Para qué estamos listos los cubanos

Francisco Castro

Foto: Kate Forrester

Hace poco tuve el privilegio de asistir a la presentación especial y debate del filme “Memorias del desarrollo,” del realizador cubano radicado en Estados Unidos, Miguel Coyula, inspirado en la novela homónima de Edmundo Desnoes.

Esta presentación se realizó en el espacio de debate “Ver para creer,” de la Asociación de cine, radio y televisión de la Unión de Escritores y Artistas de Cuba.  El debate se realizó con la presencia del realizador y algunas personalidades de la intelectualidad cubana.

El relato de esta película se entrega mayormente a través de asociaciones de imágenes, sonidos y textos, que la afilian al pastiche de la plástica y a un lenguaje de cine puramente digital, lo que hace que muchos de sus discursos pasen inadvertidos en un primer visionaje.

Sin embargo, no pasan inadvertidas algunas líneas temáticas que se acercan a la realidad histórica y social de Cuba, desde los 60 hasta los primeros años del siglo XXI, o sea, la etapa de la Revolución en el poder.

Críticamente el cineasta disecciona, con un escalpelo, esta realidad, muestra sus entrañas, las más escondidas, las que poseen el tufo del error, de la verdad jamás contada, y logra exponernos un cuerpo increíble y admirablemente humano. Sí, la Revolución fue traída y es desarrollada por humanos, y como tal yerran, tanto como triunfan.

La película no se detiene solo en Cuba. Analiza también la historia y la sociedad estadounidenses, lugar en el que se exilia el protagonista -porque, a pesar que reconoce los grandes logros de la nueva estrategia cubana, también vio los resbalones, y se cansó de que le dictaran lo que tenía que decir y hacer.
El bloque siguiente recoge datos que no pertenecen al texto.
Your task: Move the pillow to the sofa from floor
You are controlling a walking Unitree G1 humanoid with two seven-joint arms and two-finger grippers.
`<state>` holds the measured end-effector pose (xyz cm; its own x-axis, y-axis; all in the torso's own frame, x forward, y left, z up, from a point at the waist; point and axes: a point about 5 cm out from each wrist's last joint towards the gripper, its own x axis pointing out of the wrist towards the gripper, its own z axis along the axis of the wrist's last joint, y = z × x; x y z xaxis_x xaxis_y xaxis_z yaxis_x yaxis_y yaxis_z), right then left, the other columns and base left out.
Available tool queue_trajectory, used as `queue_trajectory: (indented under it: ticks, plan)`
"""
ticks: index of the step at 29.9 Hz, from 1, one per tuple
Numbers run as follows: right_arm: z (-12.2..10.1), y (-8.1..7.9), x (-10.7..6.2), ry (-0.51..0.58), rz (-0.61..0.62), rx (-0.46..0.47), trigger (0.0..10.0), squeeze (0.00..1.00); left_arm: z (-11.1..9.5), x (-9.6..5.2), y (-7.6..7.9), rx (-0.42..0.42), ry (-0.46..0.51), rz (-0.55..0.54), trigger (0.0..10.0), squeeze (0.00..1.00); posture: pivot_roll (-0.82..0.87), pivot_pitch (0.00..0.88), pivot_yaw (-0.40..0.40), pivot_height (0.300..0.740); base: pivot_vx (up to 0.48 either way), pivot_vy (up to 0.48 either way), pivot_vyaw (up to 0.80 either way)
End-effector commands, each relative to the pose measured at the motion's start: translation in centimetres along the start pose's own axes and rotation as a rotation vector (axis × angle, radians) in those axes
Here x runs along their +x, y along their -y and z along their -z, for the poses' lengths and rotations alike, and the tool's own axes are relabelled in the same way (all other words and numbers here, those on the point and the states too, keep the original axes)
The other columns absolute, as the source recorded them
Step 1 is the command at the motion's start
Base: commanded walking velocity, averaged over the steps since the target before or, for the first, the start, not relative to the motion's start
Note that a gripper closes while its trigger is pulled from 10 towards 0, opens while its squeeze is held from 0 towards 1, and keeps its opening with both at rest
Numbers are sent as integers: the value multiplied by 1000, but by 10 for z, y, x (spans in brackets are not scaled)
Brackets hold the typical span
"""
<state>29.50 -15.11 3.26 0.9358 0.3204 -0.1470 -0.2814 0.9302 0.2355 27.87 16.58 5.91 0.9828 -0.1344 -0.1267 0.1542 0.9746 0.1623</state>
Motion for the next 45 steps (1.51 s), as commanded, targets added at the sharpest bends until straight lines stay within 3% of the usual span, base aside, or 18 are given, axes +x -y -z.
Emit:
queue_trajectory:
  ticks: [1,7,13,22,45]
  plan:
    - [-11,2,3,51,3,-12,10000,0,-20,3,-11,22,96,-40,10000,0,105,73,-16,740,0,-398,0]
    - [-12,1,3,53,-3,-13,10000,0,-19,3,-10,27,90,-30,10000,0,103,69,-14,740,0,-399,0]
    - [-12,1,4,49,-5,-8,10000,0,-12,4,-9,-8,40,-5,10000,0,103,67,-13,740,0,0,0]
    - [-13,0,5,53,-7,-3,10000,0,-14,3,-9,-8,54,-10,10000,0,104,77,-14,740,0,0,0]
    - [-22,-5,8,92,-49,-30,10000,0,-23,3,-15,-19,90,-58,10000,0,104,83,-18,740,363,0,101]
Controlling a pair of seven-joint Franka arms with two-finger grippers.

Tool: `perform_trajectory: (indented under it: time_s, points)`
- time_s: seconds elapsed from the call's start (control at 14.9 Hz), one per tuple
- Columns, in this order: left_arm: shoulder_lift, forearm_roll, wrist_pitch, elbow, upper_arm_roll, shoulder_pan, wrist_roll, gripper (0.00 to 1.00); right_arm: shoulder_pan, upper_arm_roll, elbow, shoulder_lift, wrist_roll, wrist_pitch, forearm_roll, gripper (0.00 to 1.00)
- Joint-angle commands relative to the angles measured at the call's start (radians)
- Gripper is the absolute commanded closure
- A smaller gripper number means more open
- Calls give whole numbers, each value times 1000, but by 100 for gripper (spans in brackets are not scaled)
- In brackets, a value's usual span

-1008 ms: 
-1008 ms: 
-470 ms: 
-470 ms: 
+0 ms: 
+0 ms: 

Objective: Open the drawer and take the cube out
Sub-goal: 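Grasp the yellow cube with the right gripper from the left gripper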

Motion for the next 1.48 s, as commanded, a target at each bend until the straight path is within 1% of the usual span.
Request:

De modo que el filme se convierte en una especie de gran autopsia que arroja resultados, si no esclarecedores, al menos que horadan el camino a la duda, al diálogo, al entendimiento.

El debate transcurrió por superficies planas y poco resbalosas, quizás porque la mayoría del público especializado no se identificó plenamente con el conflicto de desarraigo e inadaptación del personaje protagónico. Pero un comentario llamó mi atención, ya que indagó en la posible recepción que pudiera hacer un espectador medio, del discurso que la película ofrece, con un lenguaje quizás un tanto ajeno a lo que está acostumbrado. Y cuestionó el hecho de que la película no fuera a ser aceptada en el próximo Festival del Nuevo Cine Latinoamericano de La Habana, debido a que los cubanos no estamos preparados para recibir un discurso como ese.

Luego de más de medio siglo de educación gratuita y de alta calidad; de publicar la más selecta literatura cubana y universal (y la menos selecta también, por supuesto); de acceder a información actualizada por diferentes medios de comunicación; de haber comenzado el ambicioso proyecto de convertir al pueblo en el más culto del mundo; luego de todo eso, ¿para qué estamos listos los cubanos?

¿Cuándo vamos a poner en práctica toda la teoría que hemos inculcado?, ¿cuándo vamos a ver el fruto de tantos años de esfuerzo?, ¿cuándo dejaremos de subestimarnos?

O quizás, la pregunta deba ser: ¿cuándo perderemos el miedo?

Francisco Castro

Francisco Castro: Todo se vuelve más simple cuando uno cruza la línea de los treinta años. Que no significa que sea más fácil, sino más bien, todo lo contrario. Ahí estoy yo, del otro lado de la línea, tratando de averiguar, con lo poco que sé de arte, política, economía…, vida, cómo seguir sin romper algunos juramentos que parecían esenciales, cómo no claudicar, cómo hacer de los años vividos, un faro hacia el futuro.